This post is part of a monthly series, Then & Now, that uses photos to show the development and changes taking place on the farm.
February 2020
February is when the daffodils are likely to spring up.
A lot of what was to become Magpie Hollow was a real trash heap. Though as highlighted in the previous Then & Now, there were some treasures to be had among the junk, like this ladder.
I met the home inspector about a week before closing to go over the main house, which was in pretty good shape (it was immaculate compared with this single-wide we nicknamed the “meth trailer”).

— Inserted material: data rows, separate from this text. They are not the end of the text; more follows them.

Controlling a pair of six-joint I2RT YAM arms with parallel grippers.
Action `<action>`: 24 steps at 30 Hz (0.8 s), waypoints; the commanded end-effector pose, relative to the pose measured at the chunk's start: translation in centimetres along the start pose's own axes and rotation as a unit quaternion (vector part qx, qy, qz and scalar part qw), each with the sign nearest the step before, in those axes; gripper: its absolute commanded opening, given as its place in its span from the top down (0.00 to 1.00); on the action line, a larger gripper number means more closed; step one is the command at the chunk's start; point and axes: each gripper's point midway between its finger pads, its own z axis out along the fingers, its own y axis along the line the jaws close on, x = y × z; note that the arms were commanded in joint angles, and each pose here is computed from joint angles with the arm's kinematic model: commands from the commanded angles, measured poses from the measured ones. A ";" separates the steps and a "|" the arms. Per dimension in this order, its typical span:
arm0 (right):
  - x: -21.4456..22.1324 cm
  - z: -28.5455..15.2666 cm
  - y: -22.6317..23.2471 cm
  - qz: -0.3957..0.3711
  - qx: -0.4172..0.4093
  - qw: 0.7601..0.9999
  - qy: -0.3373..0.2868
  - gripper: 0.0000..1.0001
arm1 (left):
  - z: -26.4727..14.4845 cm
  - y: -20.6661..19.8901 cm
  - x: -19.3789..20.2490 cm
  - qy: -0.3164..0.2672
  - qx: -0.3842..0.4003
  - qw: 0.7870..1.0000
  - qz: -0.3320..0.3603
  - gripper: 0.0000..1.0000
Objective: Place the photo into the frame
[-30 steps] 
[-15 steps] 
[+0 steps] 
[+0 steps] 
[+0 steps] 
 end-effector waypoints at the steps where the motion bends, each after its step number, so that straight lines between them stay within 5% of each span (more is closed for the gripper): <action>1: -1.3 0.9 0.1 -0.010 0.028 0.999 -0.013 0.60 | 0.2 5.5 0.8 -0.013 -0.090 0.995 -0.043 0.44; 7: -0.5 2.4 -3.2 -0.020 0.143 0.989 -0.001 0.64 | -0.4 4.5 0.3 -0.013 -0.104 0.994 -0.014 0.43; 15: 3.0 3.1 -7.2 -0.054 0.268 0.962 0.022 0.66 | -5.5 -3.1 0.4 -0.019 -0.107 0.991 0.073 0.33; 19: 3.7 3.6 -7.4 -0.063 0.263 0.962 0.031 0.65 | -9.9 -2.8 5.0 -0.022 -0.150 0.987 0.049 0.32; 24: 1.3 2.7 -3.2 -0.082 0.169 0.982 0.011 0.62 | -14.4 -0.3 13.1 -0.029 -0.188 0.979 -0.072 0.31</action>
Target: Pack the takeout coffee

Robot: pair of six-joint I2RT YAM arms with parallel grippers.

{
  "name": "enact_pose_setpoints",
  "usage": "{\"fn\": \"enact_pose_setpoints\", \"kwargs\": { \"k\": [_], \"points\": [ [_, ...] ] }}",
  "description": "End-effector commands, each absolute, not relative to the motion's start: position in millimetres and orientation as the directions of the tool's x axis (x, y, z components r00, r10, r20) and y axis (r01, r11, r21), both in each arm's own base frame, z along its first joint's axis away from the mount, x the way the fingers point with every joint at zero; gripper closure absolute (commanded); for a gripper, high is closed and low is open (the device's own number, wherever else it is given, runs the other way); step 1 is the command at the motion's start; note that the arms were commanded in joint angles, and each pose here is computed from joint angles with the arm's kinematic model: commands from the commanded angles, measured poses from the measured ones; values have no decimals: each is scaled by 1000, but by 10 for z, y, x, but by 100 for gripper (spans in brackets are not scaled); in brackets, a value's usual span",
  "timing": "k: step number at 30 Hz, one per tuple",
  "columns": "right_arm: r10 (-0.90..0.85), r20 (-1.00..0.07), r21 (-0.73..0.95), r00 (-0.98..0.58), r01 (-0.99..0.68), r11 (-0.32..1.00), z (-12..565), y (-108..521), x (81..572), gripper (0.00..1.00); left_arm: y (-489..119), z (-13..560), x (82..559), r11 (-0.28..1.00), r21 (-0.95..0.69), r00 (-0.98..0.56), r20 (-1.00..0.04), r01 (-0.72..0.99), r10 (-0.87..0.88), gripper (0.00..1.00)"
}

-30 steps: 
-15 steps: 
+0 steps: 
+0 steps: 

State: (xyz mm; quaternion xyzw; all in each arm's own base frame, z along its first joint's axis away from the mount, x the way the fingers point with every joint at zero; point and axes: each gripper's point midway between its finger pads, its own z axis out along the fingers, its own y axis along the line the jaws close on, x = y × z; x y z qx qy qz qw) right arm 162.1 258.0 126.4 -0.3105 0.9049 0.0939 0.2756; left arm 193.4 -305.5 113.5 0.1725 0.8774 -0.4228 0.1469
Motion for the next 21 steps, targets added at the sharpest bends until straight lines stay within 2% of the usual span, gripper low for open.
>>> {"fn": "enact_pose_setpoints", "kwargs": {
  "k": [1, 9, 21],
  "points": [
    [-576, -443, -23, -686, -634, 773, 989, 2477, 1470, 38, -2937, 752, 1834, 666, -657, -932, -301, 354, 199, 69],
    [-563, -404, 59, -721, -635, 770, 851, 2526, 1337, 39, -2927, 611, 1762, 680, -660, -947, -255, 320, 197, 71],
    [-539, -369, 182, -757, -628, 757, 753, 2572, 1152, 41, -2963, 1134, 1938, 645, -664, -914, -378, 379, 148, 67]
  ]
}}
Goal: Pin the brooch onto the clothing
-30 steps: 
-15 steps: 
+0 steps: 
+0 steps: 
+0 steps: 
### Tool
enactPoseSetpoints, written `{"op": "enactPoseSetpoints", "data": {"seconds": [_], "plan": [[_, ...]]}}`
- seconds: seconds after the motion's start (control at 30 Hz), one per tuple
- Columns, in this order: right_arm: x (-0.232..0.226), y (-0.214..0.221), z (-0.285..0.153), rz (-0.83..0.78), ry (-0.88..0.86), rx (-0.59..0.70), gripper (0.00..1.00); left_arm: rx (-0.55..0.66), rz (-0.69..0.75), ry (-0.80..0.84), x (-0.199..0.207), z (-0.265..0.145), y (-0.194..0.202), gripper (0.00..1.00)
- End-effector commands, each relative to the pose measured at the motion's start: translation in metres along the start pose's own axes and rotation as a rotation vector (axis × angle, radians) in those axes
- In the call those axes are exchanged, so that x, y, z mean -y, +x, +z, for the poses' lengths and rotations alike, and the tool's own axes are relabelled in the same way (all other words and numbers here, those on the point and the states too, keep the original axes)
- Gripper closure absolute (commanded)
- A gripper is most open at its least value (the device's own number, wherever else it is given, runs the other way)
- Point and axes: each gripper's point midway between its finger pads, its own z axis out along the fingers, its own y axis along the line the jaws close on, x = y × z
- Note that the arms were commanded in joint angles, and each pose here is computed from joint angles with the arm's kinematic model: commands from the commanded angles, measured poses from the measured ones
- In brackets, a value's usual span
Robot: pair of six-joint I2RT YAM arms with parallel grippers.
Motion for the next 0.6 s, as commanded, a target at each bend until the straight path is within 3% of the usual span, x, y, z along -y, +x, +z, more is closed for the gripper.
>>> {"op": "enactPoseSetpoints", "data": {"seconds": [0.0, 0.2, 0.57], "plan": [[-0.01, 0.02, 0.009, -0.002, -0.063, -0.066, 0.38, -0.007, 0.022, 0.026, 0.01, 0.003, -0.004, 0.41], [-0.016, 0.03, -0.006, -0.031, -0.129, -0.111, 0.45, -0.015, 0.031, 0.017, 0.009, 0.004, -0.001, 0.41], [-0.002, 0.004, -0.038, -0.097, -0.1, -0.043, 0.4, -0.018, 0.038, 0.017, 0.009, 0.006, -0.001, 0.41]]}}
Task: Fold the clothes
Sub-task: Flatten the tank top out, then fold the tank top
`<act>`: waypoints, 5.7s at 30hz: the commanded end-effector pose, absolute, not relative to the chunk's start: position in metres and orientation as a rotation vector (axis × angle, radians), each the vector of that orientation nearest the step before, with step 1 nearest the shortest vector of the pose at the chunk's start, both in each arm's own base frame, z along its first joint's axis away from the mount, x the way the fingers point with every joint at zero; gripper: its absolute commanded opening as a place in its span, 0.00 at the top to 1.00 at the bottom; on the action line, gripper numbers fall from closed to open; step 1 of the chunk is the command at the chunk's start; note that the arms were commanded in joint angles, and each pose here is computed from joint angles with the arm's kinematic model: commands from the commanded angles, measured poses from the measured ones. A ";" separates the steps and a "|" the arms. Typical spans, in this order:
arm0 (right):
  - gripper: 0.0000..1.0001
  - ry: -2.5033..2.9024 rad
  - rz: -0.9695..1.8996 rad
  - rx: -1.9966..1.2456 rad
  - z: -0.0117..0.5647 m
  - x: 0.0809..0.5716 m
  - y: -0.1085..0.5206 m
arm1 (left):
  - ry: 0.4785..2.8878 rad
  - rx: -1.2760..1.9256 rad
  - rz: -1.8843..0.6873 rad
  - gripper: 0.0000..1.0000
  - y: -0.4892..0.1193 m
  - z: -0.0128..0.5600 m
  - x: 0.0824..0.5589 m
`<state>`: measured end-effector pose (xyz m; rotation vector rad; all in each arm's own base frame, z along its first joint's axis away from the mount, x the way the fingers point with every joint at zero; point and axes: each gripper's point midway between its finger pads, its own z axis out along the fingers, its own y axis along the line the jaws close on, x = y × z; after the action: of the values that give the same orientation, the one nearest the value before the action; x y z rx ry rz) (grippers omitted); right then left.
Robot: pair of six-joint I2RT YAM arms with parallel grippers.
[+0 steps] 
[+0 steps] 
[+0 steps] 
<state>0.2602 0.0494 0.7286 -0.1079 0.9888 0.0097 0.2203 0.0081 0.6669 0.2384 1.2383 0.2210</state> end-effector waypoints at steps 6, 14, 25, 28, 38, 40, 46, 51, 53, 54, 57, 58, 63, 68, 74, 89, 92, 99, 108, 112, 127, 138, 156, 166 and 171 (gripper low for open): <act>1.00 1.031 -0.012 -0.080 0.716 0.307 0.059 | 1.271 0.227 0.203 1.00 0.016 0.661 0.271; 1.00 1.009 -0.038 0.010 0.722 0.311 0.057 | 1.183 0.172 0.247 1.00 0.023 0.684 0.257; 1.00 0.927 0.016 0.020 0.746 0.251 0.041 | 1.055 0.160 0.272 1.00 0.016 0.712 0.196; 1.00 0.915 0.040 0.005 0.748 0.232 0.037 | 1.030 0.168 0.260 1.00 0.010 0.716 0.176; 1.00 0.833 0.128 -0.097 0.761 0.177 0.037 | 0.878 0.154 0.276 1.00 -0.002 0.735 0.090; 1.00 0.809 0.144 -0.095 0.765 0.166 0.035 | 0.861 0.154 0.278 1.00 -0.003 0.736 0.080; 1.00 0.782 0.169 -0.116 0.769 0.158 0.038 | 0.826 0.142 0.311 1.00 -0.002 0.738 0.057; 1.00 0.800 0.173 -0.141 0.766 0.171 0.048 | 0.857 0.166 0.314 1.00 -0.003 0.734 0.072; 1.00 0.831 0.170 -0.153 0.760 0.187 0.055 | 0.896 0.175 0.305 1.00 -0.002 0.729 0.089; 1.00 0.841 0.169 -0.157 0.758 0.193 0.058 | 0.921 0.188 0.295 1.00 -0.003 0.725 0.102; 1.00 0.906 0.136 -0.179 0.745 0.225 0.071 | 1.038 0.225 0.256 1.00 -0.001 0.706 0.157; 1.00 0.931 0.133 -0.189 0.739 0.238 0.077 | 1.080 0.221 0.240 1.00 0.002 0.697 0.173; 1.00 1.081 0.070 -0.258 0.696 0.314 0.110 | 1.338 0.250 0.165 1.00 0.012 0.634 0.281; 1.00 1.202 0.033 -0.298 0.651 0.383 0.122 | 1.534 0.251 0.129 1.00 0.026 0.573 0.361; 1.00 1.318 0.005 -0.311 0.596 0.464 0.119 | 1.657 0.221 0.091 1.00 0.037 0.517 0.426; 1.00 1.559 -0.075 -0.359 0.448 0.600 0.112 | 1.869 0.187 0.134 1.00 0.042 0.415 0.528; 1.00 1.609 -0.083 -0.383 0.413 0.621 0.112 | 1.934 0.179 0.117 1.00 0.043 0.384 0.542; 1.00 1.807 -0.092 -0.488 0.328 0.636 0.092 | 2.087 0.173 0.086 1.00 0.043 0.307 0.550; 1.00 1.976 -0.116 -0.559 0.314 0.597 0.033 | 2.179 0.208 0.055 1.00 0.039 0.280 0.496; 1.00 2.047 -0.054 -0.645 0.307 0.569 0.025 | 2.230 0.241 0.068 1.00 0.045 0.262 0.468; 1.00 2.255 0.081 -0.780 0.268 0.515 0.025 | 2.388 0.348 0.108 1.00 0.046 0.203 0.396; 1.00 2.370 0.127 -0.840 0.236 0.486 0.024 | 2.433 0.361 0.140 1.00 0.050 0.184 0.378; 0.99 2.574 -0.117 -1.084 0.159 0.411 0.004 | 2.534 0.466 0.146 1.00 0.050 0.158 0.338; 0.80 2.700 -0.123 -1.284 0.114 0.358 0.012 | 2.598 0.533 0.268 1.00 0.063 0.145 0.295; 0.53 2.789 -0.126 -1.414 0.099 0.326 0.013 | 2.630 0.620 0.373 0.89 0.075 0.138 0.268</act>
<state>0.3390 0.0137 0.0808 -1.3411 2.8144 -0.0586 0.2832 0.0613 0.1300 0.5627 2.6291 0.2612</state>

After the inspector left I set out to walk the property boundaries, which are about 80% in the woods. The back line of our property cuts a straight transect over the topography. I plunged through the woods, climbing over rocks and downed trees and avoiding thorns, and down into a ravine where I discovered this…we have a spring! How awesome is that!!?!?
Until the well was drilled for the main house, this spring was the farm’s water source. Clearly the spring box, pump, and piping had fallen into disrepair. But I was super excited about this discovery. Someday we’d get it all fixed up and flowing again, perhaps for providing water to the animals.
February 2021
Guinea tractor. There was a huge pile of old logs in our backyard where they had cleared trees to build the main house. We cut and split the wood and used it for heating over winter 2020/2021. I put the dog kennel on the spot where the log pile was and put the guineas in there to till and fertilize the ground. This is where our kitchen garden will go.
The livestock guardian donkeys were fully fuzzed out in their winter coats.
More gems from the junk pile - I found and restored some cast iron cookware to add to our collection.
This little chicken house was just about destroyed. But I brought it back from the dead, including putting a new roof on it, and it became our rabbit condominium.
I built a bat house (“batbitat”) using reclaimed materials and hung it from an electric pole near the house. Hopefully bats will come and eat bugs out of the air during the warm and sticky summer evenings, and we can sit on the porch and watch them swoop and dive.
Being thrifty, salvaging and repurposing things, finding treasures in junk piles - this is how we were raised and it’s how we’re doing things at Magpie Hollow. Out of necessity, and also because to be wasteful is just unconscionable.
February 2022
February started off fantastic with a eweling born on the 1st. It was a sunny afternoon when I looked out in the pasture and there she was. The best kind of surprise.
We named her Vidalia (her brother, born last year, Rachael named Onion).
New pasture fencing completed, I let the young billy goats out of the barn to mob around.
February can be a little depressing thanks to cold gloomy weather. Beauty and color can break through sometimes too, though. It’s like spring calling ahead to say it’s on its way.